Hence same enzyme activity with different Binding specificity produces a different
pattern of toxicity.
Similarly, toxins with essentially the same enzyme activity may have active
units that have different substrate specificities.
The active subunits often require proteolysis before they
are active.
Toxin-mediated disease
- Pathology often distant from site of bacterial growth.
- Protective immunity may be mediated by anti-toxin antibodies alone.
- Disease may be fully reproduced by administering the toxin alone.

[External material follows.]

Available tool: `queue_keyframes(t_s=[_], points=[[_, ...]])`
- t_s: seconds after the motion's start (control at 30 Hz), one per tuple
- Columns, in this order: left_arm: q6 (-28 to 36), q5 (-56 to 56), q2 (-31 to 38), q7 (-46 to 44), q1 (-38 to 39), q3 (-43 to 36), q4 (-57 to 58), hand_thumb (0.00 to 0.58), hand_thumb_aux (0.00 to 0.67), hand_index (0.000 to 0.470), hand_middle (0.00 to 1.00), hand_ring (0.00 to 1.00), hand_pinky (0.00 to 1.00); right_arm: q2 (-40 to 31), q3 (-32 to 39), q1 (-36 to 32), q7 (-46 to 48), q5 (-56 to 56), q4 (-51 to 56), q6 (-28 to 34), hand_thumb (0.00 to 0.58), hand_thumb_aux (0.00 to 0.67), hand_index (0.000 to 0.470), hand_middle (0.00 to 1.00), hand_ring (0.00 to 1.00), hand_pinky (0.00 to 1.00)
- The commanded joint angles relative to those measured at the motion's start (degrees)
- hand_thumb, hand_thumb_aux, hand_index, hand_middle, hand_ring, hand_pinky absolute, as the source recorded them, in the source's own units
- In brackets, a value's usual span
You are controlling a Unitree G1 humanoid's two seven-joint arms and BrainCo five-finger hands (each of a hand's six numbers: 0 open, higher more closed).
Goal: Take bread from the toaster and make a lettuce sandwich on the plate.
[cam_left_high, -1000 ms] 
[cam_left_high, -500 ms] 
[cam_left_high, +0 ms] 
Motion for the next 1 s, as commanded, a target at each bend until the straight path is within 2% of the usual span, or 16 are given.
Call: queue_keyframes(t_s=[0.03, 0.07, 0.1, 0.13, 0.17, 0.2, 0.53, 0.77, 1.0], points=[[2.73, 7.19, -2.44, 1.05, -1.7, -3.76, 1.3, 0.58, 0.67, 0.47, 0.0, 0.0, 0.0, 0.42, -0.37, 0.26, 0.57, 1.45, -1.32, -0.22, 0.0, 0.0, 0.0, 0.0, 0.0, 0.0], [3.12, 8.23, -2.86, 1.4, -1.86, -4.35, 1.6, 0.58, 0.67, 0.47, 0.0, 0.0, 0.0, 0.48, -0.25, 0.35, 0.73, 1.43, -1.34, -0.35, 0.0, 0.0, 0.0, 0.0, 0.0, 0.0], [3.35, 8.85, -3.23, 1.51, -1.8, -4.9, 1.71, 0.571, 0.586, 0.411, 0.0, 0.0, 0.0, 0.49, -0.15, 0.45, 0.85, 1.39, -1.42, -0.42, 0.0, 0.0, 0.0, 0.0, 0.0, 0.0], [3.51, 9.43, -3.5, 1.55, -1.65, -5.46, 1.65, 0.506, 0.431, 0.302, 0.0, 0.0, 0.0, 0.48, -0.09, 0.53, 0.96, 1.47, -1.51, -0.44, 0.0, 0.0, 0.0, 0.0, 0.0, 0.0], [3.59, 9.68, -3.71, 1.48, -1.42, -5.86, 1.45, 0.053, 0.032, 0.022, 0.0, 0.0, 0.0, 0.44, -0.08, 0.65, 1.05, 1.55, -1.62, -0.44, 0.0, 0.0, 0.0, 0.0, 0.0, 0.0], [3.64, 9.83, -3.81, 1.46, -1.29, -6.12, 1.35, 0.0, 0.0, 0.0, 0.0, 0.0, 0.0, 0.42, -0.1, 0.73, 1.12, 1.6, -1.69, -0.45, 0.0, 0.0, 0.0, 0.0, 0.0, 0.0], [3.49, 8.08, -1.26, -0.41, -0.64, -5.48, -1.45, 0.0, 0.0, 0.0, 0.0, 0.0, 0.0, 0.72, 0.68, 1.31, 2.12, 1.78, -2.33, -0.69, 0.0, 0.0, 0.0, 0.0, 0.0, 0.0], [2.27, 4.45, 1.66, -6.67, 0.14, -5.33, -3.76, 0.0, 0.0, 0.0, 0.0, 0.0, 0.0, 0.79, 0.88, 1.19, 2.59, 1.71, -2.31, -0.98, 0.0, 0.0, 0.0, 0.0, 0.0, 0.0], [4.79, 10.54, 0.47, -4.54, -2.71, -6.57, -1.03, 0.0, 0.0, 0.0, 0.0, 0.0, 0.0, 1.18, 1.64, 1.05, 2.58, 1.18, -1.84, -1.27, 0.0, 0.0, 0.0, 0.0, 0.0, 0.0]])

Toxin mediated diseases come in 3 forms:
- Disease due to preformed toxin (toxin formed outside the body)
e.g. S. aureus food poisoning, botulism (Clostridium botulinum).

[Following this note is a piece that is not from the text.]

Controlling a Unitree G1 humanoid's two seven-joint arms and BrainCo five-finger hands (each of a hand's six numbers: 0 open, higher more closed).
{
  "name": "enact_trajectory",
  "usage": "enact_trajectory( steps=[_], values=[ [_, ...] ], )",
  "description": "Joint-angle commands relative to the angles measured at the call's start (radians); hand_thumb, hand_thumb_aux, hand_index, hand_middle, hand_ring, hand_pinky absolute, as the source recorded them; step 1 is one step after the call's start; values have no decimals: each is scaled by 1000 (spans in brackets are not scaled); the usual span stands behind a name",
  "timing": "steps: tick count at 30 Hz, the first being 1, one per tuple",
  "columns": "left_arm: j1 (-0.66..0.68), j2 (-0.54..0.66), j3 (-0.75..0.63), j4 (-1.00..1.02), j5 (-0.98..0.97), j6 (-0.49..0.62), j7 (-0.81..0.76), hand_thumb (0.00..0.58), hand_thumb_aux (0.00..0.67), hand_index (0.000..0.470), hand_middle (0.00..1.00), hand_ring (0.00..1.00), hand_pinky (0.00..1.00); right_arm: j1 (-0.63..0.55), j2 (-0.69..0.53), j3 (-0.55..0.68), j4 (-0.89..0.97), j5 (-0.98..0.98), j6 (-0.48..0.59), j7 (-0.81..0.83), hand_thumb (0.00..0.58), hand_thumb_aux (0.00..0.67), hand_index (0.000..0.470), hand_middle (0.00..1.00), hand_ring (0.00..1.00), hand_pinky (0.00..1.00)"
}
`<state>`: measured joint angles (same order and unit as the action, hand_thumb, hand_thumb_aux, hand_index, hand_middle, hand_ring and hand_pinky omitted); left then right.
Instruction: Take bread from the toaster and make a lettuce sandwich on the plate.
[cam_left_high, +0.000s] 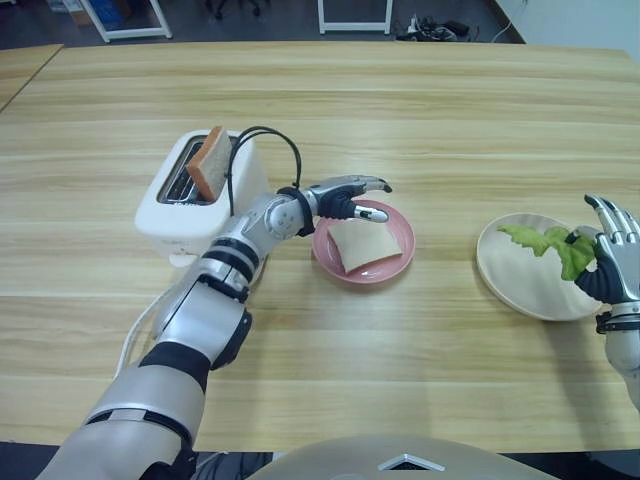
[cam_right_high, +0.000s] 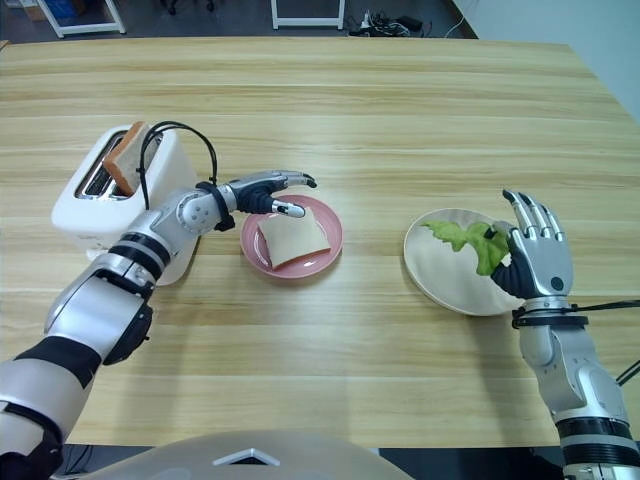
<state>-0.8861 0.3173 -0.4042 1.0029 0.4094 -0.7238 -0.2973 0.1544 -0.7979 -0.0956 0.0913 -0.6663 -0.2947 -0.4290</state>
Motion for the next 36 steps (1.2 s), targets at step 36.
enact_trajectory(
  steps=[36],
  values=[
    [754,518,582,-884,277,347,240,0,0,0,0,0,0,-717,497,796,901,-322,-96,-62,580,670,470,0,0,0]
  ],
)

- Disease due (almost) entirely to toxin formation during infection
e.g. tiphtheria (Corynebacterium diphtheriae), tetanus (Clostridium
tetani).
- Disease to which toxin(s) make a significant contribution but other virulence
factors are very important
e.g. cholera (Vibrio cholerae), whooping cough (Bordetella pertussis).
Examples:
- Gram negative septic (endotoxic) shock, a toxin-cytokine mediated
disease caused by any gram negative organism in the bloodstream in high numbers.
- Toxic shock syndrome, a toxin-cytokine mediated disease (Staphylococcus
aureus, Streptococcus pyogenes) - only strains producing superantigenic
toxins.
Example 7: Diphtheria
- Corynebacterium diphtheriae, Gram positive bacillus causing severe
pharyngitis plus heart and nerve pathology.
- Subunit ADP ribosylating toxin which inhibits protein synthesis and damages
the respiratory system, heart and nervous system.
Example 9: Cholera
- Vibrio cholerae, Gram negative curved bacillus.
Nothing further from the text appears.